Key toxin could provide for world's first treatment for Alzheimer's

Dr Karen Cullen at Sydney University’s Institute for Biomedical Research is part of a collaborative team which has identified a key component in the progression of Alzheimer’s disease, a finding which may produce the world’s first effective treatment to combat the debilitating effects of the disease.

The team’s findings were published this week in a paper entitled Indoleamine 2, 3 dioxygenase and quinolinic acid Immunoreactivity in Alzheimer’s disease hippocampus in the leading international journal Neuropathology and Applied Neurobiology, following a collaboration between researchers at St Vincent’s Hospital, UNSW, Hokkaido University, Japan and the University of Sydney.
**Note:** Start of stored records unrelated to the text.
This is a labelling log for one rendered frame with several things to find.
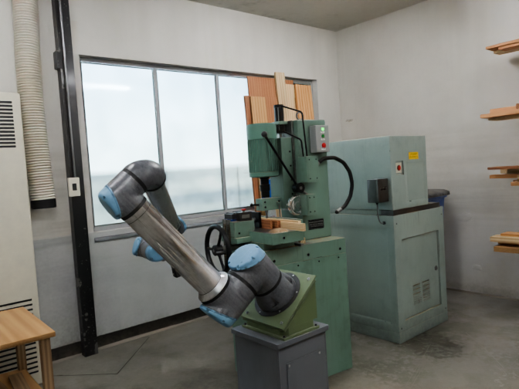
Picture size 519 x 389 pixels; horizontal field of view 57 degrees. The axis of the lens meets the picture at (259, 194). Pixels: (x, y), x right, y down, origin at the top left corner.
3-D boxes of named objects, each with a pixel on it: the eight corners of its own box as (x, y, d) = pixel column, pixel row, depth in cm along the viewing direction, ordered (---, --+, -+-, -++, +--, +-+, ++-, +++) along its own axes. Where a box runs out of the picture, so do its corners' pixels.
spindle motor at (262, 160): (243, 178, 282) (240, 126, 281) (268, 176, 292) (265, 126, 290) (259, 177, 267) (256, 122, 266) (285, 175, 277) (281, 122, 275)
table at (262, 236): (205, 238, 294) (205, 228, 294) (247, 231, 310) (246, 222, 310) (257, 248, 243) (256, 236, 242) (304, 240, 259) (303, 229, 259)
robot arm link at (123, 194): (261, 300, 191) (130, 165, 163) (234, 336, 185) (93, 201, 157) (242, 293, 204) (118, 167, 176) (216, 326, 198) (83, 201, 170)
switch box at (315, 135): (310, 153, 284) (309, 126, 283) (323, 152, 289) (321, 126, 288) (317, 152, 279) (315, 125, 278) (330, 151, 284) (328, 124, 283)
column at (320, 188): (282, 238, 301) (275, 123, 297) (310, 233, 313) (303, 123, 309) (303, 241, 282) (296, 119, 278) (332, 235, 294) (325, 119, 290)
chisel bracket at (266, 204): (256, 213, 281) (255, 198, 280) (276, 211, 288) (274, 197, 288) (262, 213, 275) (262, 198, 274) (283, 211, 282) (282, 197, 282)
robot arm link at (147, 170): (142, 140, 173) (174, 218, 233) (117, 164, 168) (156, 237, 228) (165, 157, 169) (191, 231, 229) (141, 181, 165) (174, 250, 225)
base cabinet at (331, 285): (234, 370, 296) (226, 258, 292) (306, 346, 327) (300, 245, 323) (274, 397, 258) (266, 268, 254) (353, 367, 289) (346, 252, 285)
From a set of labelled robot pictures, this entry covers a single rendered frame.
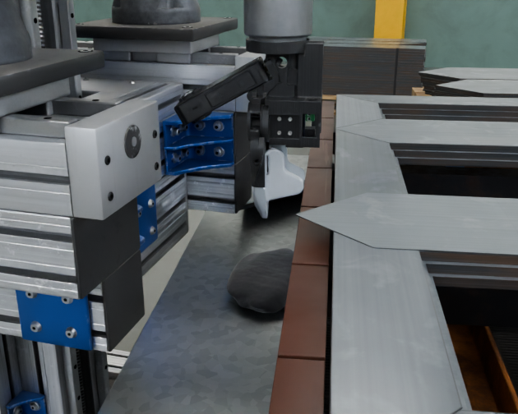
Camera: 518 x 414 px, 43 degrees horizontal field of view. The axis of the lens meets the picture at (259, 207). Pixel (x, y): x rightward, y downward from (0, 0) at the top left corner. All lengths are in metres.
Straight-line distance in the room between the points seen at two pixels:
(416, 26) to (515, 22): 1.05
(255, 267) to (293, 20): 0.41
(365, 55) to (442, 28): 2.78
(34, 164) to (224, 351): 0.34
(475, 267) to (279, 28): 0.32
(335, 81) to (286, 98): 4.56
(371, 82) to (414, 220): 4.48
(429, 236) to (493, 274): 0.08
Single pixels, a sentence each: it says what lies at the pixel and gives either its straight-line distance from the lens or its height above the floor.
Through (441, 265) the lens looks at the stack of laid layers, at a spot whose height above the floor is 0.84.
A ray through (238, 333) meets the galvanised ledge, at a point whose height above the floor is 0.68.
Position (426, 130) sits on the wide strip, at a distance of 1.23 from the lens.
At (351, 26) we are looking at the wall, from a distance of 8.00.
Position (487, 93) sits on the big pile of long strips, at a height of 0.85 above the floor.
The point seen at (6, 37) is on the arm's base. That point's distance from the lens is 0.72.
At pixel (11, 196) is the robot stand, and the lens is 0.69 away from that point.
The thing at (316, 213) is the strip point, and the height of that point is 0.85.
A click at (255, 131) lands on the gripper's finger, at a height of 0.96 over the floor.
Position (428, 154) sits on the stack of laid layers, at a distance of 1.14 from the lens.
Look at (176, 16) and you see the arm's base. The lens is 1.12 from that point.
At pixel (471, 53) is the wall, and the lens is 7.94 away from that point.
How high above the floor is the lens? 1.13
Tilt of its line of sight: 20 degrees down
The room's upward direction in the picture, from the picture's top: straight up
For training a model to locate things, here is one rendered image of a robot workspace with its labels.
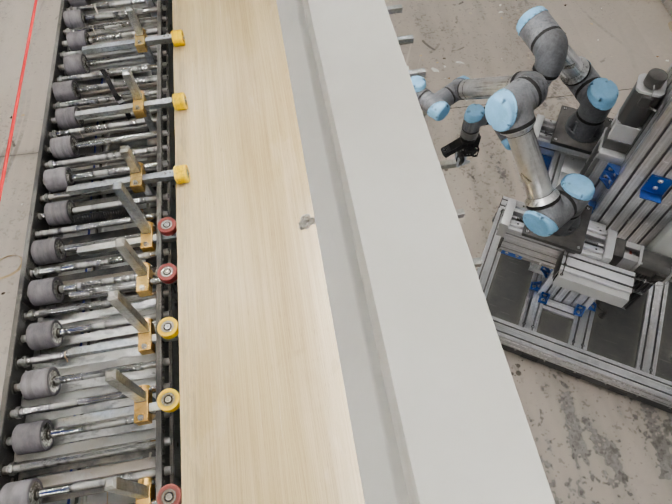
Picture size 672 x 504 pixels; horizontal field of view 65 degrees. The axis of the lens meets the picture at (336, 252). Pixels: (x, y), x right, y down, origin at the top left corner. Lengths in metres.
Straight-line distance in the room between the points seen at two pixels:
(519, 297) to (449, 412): 2.63
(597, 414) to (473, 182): 1.54
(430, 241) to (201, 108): 2.44
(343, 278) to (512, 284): 2.55
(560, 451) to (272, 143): 2.04
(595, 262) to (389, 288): 1.93
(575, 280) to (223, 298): 1.35
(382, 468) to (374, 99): 0.28
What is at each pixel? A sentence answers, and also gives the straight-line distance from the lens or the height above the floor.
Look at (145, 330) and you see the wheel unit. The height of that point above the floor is 0.85.
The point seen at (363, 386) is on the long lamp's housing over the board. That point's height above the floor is 2.37.
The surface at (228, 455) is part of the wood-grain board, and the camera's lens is 1.94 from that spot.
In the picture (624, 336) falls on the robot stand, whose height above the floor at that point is 0.21.
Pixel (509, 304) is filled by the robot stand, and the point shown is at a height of 0.21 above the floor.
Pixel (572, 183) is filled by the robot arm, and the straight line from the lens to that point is 2.02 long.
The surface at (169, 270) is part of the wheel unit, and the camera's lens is 2.24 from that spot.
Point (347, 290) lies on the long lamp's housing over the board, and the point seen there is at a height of 2.37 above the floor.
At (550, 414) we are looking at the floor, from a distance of 3.00.
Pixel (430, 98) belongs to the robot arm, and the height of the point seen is 1.32.
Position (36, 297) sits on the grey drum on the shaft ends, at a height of 0.84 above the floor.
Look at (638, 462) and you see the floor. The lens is 3.11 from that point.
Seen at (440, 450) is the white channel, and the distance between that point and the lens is 0.31.
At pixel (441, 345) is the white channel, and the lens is 0.33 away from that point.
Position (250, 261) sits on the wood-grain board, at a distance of 2.17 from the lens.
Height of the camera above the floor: 2.77
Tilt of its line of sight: 60 degrees down
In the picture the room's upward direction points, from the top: 4 degrees counter-clockwise
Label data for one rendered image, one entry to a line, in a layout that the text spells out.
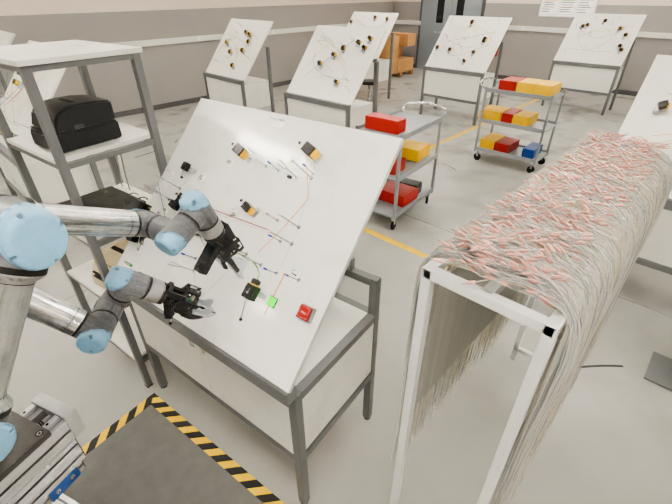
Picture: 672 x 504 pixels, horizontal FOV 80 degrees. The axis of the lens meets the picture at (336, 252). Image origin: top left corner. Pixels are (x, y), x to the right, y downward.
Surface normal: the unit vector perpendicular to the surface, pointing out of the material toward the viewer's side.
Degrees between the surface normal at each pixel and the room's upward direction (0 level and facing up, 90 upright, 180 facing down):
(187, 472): 0
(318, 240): 45
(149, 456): 0
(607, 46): 50
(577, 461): 0
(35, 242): 84
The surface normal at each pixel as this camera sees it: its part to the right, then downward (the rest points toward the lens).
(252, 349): -0.42, -0.27
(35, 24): 0.73, 0.37
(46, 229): 0.91, 0.13
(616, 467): 0.00, -0.84
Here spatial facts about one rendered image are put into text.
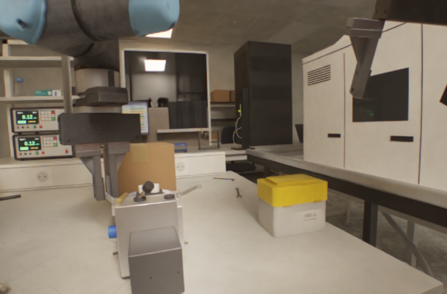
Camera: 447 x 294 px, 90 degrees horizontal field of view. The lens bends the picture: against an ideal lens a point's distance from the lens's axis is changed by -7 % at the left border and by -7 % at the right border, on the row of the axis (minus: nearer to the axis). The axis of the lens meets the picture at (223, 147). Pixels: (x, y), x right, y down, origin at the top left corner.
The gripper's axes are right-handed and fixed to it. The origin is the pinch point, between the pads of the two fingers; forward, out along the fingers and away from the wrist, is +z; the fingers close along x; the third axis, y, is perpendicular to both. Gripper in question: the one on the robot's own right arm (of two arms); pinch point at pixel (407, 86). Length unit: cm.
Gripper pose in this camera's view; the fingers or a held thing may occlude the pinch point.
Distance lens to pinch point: 42.2
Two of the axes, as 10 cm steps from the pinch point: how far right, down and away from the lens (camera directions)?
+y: -1.9, 4.8, -8.6
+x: 9.8, 1.1, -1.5
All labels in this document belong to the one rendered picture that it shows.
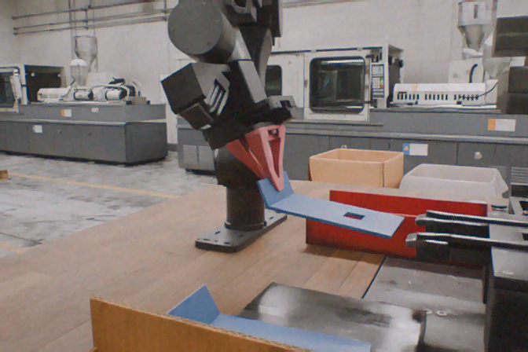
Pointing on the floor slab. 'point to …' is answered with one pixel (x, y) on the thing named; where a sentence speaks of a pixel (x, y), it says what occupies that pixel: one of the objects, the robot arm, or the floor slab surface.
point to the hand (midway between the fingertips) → (276, 185)
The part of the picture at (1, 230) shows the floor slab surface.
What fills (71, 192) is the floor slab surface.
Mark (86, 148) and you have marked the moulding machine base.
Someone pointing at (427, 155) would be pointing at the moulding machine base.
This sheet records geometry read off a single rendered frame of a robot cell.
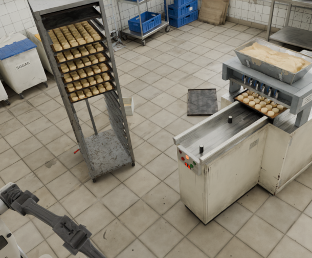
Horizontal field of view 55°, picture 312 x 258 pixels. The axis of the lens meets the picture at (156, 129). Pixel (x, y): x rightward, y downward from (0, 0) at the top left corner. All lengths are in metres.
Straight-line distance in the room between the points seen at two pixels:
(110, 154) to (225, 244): 1.50
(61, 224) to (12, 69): 3.74
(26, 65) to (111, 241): 3.03
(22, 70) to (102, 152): 2.08
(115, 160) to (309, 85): 1.98
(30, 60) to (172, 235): 3.32
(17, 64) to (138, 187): 2.68
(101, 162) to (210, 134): 1.37
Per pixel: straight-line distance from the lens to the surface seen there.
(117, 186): 3.23
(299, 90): 2.38
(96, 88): 2.75
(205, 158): 2.14
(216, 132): 2.43
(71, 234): 1.36
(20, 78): 4.97
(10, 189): 1.76
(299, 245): 2.91
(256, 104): 2.62
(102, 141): 3.54
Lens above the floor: 2.43
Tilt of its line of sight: 40 degrees down
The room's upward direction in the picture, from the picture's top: 7 degrees counter-clockwise
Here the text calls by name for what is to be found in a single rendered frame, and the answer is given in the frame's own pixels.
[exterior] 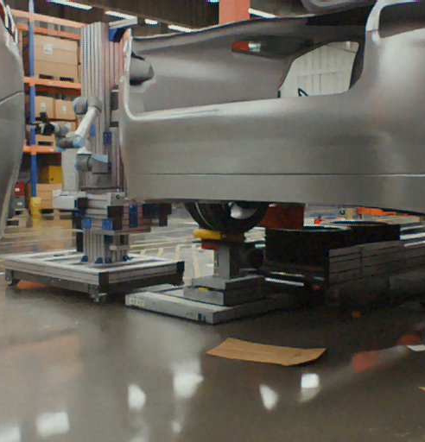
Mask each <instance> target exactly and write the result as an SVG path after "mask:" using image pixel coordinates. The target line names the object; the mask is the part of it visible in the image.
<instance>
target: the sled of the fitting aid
mask: <svg viewBox="0 0 425 442"><path fill-rule="evenodd" d="M183 290H184V298H185V299H190V300H198V301H204V302H209V303H213V304H219V305H228V304H231V303H237V302H241V301H246V300H253V299H257V298H263V297H267V296H271V295H274V283H268V282H262V283H256V284H251V286H247V287H238V288H232V289H227V290H222V289H217V288H211V287H201V286H195V284H194V285H193V286H188V287H184V288H183Z"/></svg>
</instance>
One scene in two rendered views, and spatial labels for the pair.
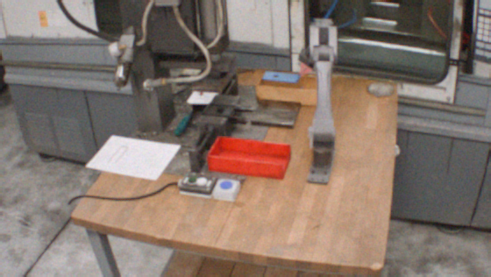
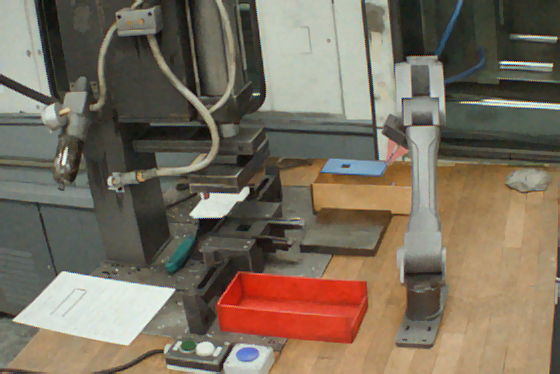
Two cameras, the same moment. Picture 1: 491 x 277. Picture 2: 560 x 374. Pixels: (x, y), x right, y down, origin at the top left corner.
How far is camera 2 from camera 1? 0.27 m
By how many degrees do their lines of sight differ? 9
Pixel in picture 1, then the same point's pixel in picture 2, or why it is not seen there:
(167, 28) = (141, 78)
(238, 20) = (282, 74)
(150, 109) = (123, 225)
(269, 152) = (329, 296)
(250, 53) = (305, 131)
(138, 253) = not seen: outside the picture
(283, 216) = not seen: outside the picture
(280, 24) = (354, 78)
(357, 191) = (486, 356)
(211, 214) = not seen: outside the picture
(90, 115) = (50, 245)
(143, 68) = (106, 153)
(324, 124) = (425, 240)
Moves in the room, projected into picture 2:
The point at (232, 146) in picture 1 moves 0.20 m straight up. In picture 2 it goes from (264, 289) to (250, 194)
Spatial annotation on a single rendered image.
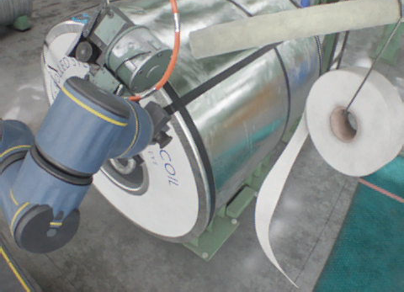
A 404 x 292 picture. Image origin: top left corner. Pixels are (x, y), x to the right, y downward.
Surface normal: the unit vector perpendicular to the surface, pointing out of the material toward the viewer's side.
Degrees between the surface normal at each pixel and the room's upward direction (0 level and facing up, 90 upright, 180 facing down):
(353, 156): 90
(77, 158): 77
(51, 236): 90
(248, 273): 0
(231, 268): 0
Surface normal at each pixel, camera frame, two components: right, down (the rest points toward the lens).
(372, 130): -0.88, 0.29
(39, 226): 0.67, 0.50
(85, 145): 0.48, 0.39
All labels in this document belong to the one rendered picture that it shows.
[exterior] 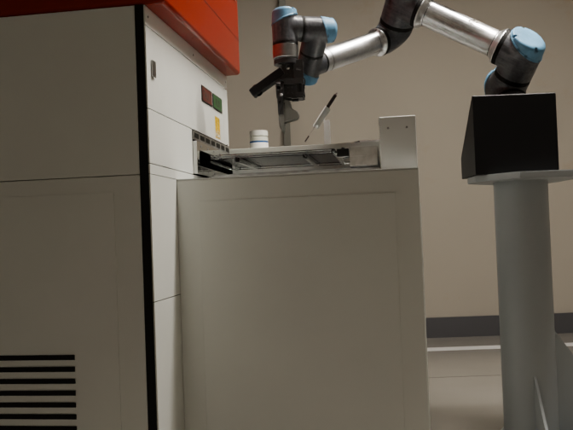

They found that the toxin, quinolinic acid plays a key role in the progression of Alzheimer’s. Reduction of the toxin, which kills nerve cells and can lead to brain dysfunction and death, could significantly slow down the progression of the disease in sufferers. At present there are around 200,000 Alzheimer’s sufferers in Australia alone, with figures set to rise with an ageing population to as many as 730,000 by 2050.

Quinolinic acid is apart of a biochemical pathway called the kynurenine pathway which is also found in disorders such as Huntington’s disease and schizophrenia. With several drugs that specifically target this pathway already in development the researchers predict that a treatment for Alzheimer’s could potential be on the market within five years.

Quinolinic acid may not be the cause of Alzheimer’s disease, but it plays a key role in its progression,’ said Dr Cullen. ‘It’s a smoking gun if you like.’

‘While we won’t be able to prevent people from getting Alzheimer’s disease, we may eventually, with the use of drugs, be able to slow down the progression.’

Medical student Claire Noonan from the University of Sydney was also a researcher on this project.